On Thanksgiving morning, Georgia, Osborne, his parents, and I went to church at St. Timothy's. It was the “Blessing of the Hounds” service—you remember how there are a bunch of rich folks here who ride around on their horses trying to catch a little old fox? Every Thanksgiving morning all of the foxhunters, their horses, and their dogs gather outside the church to be “blessed.”

When we got there, the bagpipers in their plaid skirts were just starting. The fog wrapped around the gravestones in the cemetery. The sound of those lonely pipes and the quiet of everyone—five hundred people came but no one said a word—was like nothing you've ever heard. I felt filled up somehow.

All the foxhunters were dressed in scarlet coats and shiny black boots with their dogs sitting at their sides. And the horses! These great big beasts—their coats gleaming in the sun, stamping and snuffling, itching to get on with things and start the hunt.

Osborne told me the Blessing of the Hounds comes from St. Hubert, patron saint of hunters, who lived in eighth-century France. The prayers said are to protect the hunters and offer thanksgiving for the harvest. A little different from Thanksgiving service at First Baptist, isn't it? When Georgia and I had a minute to ourselves, she said the folks who go to St. Timothy's are the descendents of the first English people to settle this area and they take their traditions a little too seriously for her liking. When one of the horses took a poop right in the middle of the service—you could see the steam coming off it in the cold air—Georgia rolled her eyes and whispered, “Good grief.”

I hope you and the family spent a good holiday together. I sure missed being with everybody. Did Daddy let Carter help carve the turkey this year? I did it last year, so this year was Carter's turn. I didn't help carve the turkey here. That's old Mr. Lacey's job. Thirty-five people came for Thanksgiving dinner. And all of them relatives. I always thought five kids around a table was a lot but the Laceys beat us.
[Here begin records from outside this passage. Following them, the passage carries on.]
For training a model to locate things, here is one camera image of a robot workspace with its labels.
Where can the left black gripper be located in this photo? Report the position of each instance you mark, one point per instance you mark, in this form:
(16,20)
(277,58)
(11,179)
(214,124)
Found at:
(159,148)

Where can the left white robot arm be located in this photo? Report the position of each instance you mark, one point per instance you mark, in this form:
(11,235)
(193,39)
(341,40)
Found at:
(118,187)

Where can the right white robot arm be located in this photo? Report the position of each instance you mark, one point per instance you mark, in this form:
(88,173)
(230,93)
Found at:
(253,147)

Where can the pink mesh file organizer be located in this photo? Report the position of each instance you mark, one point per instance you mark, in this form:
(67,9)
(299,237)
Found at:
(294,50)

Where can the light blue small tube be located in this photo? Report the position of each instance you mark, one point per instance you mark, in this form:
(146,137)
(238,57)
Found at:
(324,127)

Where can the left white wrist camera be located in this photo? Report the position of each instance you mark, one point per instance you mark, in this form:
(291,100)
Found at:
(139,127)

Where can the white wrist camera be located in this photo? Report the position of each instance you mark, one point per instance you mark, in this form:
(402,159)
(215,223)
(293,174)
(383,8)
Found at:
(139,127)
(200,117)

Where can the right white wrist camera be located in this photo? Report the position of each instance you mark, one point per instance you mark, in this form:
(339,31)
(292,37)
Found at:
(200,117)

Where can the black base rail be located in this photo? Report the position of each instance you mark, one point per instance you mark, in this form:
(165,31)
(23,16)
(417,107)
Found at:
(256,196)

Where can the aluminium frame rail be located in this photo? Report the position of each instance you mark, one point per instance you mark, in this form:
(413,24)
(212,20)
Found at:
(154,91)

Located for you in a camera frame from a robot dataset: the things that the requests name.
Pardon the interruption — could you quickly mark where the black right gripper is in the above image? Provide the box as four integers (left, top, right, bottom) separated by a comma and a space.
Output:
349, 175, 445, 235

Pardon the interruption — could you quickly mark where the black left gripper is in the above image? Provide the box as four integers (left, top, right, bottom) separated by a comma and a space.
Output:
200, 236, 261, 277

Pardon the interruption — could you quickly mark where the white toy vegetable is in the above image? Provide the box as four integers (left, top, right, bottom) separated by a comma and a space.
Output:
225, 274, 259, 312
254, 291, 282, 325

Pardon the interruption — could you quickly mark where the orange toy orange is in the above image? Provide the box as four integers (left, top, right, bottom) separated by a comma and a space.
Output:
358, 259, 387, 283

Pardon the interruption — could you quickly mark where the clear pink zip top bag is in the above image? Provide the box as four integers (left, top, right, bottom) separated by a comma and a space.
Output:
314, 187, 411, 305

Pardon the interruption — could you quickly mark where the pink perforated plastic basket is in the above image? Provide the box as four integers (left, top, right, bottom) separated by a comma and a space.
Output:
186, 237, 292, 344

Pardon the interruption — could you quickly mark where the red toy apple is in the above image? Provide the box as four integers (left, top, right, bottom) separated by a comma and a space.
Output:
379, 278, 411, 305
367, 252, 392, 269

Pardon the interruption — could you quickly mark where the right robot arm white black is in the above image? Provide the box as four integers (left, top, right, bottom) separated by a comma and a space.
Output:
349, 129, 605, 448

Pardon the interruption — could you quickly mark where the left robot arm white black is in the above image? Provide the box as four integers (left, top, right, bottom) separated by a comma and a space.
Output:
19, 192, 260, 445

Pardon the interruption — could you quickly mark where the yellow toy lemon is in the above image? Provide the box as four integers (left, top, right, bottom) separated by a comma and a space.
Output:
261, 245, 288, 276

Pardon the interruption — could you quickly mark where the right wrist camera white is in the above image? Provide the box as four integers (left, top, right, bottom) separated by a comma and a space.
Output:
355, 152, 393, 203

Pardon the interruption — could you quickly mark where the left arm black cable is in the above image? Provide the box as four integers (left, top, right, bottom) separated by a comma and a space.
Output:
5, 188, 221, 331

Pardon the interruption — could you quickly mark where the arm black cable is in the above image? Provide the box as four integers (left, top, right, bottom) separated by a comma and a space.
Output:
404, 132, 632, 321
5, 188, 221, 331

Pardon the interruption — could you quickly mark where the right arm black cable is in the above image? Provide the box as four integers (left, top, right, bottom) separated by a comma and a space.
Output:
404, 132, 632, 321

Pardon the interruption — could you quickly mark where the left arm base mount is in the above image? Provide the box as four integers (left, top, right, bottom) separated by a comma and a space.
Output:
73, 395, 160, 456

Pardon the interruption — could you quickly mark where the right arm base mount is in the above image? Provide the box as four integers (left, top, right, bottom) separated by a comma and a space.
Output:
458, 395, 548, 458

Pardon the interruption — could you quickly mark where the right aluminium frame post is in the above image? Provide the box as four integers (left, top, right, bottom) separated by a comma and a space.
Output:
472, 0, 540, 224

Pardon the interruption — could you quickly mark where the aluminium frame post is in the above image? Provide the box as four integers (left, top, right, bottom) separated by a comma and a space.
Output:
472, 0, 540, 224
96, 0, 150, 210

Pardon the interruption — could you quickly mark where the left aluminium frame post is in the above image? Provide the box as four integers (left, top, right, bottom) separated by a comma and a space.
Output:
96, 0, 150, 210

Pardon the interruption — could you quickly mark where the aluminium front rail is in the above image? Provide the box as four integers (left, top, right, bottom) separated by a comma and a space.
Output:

Cousin Georgia says she misses seeing the Parker family. She told me the last time she saw most of the Parkers was at her wedding and that was a good fifteen years ago. She says the Laceys are pretty much the only family she has now, with her parents dead and her sister living all the way out in Wyoming.

We're getting ready for final exams. The only class I'm a little worried about is biology. My friend Frank and I have a whole study plan worked out—we'll meet every day for an hour and a half until exam day to go over the material. Dr. Fitzpatrick told me I should write for the school newspaper, so I'm going to check that out for next semester. You write about campus life, sports, stuff like that. He said it would be good experience for me. I know you don't think much about me writing but I know I can do it and still keep up with my studies. Don't worry. I know you already have your graduation dress picked out.

Would you please tell Carter to write me a letter? The lazy guy hasn't written me one word since I've been here. What have you got him doing that he's too busy to write his brother?

Love to everyone,

Ezekiel

December 7, 1960

University of Virginia Library

Charlottesville, Virginia

Dear Jackie,

You're never going to believe this. Cousin Georgia
knocked on my door last night and asked if she could speak with me. She's never done that before, so I got worried I'd done something wrong like eaten steak with the salad fork again or left my muddy shoes by the front door. But that wasn't it at all.

She came in and sat on my bed and said she and Osborne had been talking about what to give me as a Christmas present. They'd been thinking really hard about what I needed most, and they thought about books for school and clothes and things like that, but then she said they both looked at each other and they knew—what I needed most was to go home and be with my family. So they're giving me a round-trip train ticket and some spending money for the trip and a little extra to buy presents for the family.